-- Materials provided follows --
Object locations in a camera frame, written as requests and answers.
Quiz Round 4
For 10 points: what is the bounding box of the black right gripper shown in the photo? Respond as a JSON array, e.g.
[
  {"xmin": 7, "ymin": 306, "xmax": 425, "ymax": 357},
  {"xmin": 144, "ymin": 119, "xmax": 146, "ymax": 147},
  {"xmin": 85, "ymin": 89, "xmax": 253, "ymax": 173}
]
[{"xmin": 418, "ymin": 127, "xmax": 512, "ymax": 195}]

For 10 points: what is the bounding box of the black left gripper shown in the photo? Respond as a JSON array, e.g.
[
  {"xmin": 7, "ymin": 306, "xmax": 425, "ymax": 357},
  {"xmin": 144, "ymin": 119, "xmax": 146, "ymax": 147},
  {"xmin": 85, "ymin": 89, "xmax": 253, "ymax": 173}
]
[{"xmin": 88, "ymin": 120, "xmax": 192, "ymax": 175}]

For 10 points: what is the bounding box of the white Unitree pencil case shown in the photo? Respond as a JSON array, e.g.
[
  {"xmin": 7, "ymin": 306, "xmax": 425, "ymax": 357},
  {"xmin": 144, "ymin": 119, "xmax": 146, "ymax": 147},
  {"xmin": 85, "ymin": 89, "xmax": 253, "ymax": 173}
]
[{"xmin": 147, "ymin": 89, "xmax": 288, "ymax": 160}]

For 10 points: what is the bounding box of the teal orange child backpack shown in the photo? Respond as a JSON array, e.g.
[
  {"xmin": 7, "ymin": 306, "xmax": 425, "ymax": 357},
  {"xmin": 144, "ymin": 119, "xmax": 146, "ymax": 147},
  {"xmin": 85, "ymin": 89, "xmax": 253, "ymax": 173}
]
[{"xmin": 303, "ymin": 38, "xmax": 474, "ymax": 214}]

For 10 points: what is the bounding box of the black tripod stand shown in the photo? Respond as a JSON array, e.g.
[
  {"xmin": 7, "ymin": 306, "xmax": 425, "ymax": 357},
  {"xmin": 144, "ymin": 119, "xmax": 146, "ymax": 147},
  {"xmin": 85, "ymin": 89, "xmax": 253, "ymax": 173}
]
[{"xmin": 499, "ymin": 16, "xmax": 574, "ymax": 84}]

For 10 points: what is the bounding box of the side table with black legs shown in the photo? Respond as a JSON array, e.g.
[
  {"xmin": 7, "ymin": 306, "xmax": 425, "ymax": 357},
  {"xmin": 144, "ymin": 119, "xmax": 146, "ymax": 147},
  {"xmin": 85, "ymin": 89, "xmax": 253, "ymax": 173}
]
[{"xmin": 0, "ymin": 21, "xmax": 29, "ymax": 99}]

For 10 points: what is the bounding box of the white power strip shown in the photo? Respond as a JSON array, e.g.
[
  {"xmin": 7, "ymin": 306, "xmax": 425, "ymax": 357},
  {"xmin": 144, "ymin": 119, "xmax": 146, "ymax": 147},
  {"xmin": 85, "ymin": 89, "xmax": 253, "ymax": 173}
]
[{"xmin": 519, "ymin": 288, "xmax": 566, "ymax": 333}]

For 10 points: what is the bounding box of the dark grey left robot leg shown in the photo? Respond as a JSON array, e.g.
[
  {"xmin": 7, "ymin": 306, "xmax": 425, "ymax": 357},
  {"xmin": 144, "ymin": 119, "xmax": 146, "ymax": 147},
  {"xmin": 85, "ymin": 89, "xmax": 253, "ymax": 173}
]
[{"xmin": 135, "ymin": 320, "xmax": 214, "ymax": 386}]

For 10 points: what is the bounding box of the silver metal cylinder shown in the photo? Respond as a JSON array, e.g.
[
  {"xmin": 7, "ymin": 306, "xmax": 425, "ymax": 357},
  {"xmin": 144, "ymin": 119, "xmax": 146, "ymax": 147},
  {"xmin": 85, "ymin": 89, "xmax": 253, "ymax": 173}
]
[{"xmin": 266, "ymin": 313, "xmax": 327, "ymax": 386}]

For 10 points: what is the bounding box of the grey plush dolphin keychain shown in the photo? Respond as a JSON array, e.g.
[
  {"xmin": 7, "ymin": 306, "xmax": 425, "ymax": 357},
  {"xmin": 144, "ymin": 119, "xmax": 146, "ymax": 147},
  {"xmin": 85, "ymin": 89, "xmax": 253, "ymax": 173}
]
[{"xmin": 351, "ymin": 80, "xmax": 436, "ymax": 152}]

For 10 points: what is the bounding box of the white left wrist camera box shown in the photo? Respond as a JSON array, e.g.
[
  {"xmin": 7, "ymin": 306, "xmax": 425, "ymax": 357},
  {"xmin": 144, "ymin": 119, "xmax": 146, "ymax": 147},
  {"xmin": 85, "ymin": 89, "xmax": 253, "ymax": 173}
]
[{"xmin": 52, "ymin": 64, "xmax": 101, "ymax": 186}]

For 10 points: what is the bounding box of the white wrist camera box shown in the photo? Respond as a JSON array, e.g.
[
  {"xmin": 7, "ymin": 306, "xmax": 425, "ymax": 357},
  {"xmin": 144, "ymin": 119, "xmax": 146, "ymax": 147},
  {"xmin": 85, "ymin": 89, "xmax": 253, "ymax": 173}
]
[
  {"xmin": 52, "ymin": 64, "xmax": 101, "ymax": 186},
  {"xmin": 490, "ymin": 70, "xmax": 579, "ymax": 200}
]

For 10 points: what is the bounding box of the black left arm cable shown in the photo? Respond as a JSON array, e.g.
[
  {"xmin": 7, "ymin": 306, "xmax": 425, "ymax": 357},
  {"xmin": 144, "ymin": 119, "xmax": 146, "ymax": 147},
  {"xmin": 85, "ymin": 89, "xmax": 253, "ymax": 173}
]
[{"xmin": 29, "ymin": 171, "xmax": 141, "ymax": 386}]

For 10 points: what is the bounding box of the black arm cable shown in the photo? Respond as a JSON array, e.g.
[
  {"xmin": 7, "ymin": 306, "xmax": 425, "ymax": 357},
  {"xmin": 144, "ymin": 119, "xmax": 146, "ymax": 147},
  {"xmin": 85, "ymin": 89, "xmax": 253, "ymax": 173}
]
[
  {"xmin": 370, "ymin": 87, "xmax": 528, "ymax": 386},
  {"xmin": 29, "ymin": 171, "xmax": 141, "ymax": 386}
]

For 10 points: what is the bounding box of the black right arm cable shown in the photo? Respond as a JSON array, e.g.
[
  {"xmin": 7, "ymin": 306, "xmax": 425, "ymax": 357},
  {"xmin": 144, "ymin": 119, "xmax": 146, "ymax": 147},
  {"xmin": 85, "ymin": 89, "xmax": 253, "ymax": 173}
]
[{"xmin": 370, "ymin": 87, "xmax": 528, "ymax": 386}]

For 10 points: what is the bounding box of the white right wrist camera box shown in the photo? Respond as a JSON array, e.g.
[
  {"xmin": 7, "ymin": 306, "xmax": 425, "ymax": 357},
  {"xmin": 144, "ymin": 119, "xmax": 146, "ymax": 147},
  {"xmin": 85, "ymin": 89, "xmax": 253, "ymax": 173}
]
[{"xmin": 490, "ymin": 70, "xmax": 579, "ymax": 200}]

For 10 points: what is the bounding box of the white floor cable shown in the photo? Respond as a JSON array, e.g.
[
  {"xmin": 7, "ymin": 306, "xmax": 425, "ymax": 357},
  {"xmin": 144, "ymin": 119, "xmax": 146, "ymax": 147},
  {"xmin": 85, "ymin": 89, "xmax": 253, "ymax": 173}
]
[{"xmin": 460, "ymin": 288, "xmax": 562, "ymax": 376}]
-- Materials provided concluded --
▶ [Exercise prompt]:
Go over the listing above and return each line with "cable".

▶ [Exercise response]:
For 10 points: what is the bounding box of the black left arm cable shown in the photo? Respond as a JSON array, e.g.
For 10 points: what is the bounding box of the black arm cable shown in the photo? Respond as a JSON array, e.g.
For 10 points: what is the bounding box of the black right arm cable shown in the photo? Respond as a JSON array, e.g.
For 10 points: what is the bounding box of the white floor cable shown in the photo? Respond as a JSON array, e.g.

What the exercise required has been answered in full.